PROVIDED ENTRIES:
-- Opening Marker --

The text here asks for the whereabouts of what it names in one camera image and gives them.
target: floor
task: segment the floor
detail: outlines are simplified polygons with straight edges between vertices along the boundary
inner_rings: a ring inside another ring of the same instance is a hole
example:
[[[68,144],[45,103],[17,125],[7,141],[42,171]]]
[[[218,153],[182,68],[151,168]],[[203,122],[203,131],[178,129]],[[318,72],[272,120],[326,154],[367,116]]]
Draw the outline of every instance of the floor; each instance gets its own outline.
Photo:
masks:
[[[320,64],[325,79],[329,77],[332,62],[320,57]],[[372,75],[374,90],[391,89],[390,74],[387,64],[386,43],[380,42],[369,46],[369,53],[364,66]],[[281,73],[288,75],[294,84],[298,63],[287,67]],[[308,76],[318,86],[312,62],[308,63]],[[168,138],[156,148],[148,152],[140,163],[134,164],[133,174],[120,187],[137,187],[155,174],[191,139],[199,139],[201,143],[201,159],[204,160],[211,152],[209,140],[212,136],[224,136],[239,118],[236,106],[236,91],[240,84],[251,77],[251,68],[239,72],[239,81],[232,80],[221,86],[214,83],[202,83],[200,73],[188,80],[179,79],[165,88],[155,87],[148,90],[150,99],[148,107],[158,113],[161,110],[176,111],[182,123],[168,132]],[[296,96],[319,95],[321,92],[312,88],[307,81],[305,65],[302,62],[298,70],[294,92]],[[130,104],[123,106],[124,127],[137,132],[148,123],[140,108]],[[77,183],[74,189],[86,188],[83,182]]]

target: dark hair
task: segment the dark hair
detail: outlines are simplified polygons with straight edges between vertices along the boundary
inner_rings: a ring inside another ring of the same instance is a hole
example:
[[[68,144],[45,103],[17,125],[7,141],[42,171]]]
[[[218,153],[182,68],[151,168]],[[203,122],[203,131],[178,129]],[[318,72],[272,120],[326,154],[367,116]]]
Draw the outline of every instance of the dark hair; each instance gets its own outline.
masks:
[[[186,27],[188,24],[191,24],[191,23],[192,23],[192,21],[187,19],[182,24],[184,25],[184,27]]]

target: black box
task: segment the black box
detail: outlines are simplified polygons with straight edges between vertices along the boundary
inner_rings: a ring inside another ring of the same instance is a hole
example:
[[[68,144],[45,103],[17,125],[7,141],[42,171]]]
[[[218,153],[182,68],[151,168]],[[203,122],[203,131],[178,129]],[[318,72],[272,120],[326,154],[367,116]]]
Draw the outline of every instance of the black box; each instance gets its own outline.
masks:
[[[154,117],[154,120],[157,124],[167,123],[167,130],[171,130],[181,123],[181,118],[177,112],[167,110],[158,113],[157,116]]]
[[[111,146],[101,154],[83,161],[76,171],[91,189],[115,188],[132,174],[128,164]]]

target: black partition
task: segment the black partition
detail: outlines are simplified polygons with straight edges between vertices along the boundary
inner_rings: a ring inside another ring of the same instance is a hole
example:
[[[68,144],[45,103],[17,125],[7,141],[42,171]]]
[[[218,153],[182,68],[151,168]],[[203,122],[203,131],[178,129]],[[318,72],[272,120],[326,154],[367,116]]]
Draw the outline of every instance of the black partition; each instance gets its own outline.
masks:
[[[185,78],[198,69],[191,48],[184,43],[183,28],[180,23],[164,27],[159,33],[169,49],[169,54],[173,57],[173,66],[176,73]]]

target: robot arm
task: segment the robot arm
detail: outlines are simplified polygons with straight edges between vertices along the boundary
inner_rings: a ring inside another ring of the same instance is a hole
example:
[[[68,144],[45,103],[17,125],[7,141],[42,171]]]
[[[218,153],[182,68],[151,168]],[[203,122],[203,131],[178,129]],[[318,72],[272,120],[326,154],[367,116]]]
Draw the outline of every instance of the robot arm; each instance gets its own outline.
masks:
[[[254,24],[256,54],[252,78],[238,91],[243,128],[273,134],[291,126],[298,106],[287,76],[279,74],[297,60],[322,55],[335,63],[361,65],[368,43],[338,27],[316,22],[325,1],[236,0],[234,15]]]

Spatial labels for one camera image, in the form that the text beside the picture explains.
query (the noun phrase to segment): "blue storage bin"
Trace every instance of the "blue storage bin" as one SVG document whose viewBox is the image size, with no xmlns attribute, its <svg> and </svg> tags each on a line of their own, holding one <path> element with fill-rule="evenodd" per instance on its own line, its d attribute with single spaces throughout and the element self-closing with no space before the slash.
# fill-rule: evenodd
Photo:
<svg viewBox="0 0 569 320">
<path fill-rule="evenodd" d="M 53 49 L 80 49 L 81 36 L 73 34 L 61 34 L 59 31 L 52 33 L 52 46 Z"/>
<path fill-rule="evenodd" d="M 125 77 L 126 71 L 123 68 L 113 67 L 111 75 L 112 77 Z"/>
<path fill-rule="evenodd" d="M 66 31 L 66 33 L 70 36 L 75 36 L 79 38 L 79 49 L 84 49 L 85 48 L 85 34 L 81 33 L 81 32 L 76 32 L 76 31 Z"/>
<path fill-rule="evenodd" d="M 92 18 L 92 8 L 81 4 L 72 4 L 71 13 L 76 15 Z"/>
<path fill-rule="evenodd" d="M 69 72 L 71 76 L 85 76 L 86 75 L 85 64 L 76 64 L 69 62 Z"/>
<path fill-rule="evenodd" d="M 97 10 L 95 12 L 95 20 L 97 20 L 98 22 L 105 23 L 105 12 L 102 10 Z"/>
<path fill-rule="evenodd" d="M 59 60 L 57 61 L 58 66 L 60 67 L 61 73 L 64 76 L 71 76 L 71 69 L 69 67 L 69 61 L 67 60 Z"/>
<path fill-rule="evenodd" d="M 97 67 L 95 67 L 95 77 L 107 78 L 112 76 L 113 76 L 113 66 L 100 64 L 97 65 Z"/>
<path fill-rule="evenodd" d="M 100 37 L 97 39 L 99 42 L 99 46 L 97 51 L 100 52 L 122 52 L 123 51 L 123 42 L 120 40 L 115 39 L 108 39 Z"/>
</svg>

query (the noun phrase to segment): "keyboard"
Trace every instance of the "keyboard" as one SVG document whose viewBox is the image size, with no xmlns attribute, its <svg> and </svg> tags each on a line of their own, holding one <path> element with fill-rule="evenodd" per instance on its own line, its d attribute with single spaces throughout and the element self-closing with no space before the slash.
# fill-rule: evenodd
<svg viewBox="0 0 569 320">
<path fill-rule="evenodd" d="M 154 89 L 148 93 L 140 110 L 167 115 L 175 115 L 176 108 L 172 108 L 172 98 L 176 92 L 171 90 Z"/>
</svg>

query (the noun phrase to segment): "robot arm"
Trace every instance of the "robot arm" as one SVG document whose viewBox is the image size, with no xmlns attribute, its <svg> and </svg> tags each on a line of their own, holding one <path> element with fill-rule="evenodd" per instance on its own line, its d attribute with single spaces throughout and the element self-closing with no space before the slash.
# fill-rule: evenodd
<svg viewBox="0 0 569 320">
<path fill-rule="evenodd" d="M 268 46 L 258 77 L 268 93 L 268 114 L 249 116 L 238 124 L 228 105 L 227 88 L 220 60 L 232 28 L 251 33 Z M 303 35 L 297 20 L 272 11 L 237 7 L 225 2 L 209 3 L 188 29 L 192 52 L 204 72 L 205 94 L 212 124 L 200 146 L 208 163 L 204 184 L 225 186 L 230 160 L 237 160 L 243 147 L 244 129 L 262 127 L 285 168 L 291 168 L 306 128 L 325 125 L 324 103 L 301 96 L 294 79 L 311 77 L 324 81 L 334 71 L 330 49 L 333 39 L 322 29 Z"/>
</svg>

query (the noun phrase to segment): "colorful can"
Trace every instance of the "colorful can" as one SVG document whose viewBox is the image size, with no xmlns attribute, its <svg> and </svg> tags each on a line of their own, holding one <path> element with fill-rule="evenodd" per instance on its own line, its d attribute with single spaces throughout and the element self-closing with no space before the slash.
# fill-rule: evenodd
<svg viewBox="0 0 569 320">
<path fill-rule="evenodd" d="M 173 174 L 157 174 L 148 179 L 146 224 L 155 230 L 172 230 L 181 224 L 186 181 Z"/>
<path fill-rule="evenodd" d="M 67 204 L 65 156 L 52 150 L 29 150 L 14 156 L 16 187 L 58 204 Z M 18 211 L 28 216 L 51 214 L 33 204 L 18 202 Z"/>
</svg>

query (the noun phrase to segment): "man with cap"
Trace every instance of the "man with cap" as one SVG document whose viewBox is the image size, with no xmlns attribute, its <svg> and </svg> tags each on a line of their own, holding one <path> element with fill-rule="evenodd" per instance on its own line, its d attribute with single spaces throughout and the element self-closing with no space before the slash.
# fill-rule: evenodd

-- Closing Marker --

PROBLEM REQUIREMENTS: Search the records for the word "floor" and return every line that holds it.

TASK OUTPUT:
target: floor
task: segment the floor
Draw the outline of every instance of the floor; each instance gets its own outline.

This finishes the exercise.